Рейхар поднимался по лестнице, чувствуя себя точно так, как чувствовал на первом своем задании. Тогда, девять лет назад, Ордена Волков еще не существовало, а он, молодой монах старой Инквизиции, исповедник двух обетов, впервые проник в секту язычников и проходил обряд посвящения. Отчаянно труся и в каждом жесте или слове еретиков ища и находя подтверждения того, что он раскрыт и ведут его не причащать таинствам множества богов, но убивать. Возможно, даже ритуально. Наверняка, очень мучительно. Юный Еретик шел в пещеру, сжимая в холодной влажной ладони угасающий дымный факел. Но его не раскрыли, и через полдюжины дней вся секта была схвачена его братьями, а Рейхара перебросили в другую местность. Через четыре года после этого Инквизиция изменилась до неузнаваемости, а Рейхара после множества страшных и тяжелых проверок приняли в Волчий Орден. Так он стал одним из самых успешных агентов местности, затем доверенным агентом самого Генерала Ордена, затем одним из претендентов на место Генерала и теперь — предателем.

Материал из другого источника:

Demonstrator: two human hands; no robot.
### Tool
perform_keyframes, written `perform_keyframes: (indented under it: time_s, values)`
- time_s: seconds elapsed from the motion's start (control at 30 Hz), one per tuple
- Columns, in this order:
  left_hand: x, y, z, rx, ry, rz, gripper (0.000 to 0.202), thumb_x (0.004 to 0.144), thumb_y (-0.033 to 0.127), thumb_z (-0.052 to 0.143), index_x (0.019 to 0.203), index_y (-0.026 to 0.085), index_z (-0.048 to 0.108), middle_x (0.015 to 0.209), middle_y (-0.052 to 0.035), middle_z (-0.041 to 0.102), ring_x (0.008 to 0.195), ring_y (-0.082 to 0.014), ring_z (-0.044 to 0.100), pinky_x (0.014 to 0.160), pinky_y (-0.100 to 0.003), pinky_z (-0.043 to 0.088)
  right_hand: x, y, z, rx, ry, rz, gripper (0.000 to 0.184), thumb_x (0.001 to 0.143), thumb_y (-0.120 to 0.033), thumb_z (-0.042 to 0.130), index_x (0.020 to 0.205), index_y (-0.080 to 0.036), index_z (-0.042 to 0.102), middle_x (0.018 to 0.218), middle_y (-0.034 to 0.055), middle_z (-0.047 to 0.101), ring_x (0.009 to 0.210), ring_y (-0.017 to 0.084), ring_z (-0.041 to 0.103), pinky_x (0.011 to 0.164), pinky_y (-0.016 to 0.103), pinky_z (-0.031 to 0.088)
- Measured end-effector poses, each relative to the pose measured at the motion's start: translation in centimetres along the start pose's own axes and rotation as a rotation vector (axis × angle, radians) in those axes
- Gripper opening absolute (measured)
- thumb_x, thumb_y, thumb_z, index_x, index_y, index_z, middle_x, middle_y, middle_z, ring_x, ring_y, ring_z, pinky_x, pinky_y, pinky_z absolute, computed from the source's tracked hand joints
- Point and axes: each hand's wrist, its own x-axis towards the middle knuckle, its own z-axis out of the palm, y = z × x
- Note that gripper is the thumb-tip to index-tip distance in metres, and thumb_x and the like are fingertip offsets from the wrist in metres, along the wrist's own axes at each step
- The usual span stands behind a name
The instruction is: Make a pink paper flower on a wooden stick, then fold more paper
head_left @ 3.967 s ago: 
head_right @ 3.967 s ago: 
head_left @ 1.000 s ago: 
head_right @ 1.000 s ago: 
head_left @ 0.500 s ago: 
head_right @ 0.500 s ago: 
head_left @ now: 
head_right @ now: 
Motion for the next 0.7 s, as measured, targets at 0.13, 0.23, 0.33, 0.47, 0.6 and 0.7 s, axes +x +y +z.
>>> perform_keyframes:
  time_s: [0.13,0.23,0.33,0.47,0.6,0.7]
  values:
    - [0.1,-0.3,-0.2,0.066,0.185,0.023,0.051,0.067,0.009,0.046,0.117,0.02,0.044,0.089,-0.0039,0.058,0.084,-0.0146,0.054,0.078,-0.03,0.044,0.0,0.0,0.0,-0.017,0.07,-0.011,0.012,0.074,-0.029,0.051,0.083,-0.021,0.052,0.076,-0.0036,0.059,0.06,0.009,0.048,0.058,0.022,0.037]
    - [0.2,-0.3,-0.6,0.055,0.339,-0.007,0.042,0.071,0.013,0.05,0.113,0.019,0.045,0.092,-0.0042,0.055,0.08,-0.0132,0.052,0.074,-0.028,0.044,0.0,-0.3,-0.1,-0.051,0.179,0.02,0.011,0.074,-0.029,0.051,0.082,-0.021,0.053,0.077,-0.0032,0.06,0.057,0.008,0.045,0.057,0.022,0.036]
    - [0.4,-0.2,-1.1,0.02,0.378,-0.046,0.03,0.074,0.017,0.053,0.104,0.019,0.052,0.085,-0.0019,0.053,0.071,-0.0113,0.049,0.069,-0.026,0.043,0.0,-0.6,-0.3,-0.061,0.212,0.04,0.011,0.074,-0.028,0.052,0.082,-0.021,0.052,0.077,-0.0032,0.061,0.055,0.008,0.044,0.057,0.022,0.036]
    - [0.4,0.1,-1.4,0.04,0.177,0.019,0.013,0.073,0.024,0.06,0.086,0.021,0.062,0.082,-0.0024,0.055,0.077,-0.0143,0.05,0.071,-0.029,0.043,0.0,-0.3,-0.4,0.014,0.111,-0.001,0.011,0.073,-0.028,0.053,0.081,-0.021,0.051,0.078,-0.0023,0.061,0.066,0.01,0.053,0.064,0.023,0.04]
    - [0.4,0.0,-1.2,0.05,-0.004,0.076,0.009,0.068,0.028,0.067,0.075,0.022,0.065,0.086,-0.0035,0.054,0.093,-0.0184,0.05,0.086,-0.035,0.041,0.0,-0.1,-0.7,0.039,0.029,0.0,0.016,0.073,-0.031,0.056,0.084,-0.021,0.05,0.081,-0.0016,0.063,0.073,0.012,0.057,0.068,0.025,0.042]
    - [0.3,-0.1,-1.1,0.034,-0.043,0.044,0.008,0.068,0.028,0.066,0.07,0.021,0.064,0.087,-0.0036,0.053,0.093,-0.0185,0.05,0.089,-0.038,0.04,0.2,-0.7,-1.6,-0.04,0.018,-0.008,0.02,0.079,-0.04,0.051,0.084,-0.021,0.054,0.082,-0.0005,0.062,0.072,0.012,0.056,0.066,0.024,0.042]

Во главе стола сидел Главный Инквизитор, за те два года, что Рейхар провел в столице, он видел этого темноглазого высокого человека не больше полудюжины раз. От него не исходило никакого особенного ощущения силы или власти, не знай Рейхар, кто этот человек, он бы и не подумал его бояться. Но Рейхар знал и боялся. По правую руку от Инквизитора сидел Жошуа, Генерал Ордена Псов, позади него замерли двое монахов. Слева от Главного Инквизитора сидел Генерал Волчьего Ордена, за его плечом и занимал место Рейхар, рядом с братом Везвером, другим Волком Господа, которому сегодня была оказана честь присутствовать на Совете. Четверо казначеев — по одному от каждого Ордена, казначей Трибунала и казначей Короны, расположились по другую сторону стола и просматривали бумаги, ожидая, когда явится представитель Короны. Ни для кого не было неожиданностью, что секретарь Короля запаздывает, иногда Королем владело ребяческое настроение, и он подолгу заставлял ждать Совет, словно показывая, что страной все еще правит он, а не Инквизиция. Церковники были терпеливы и снисходительны.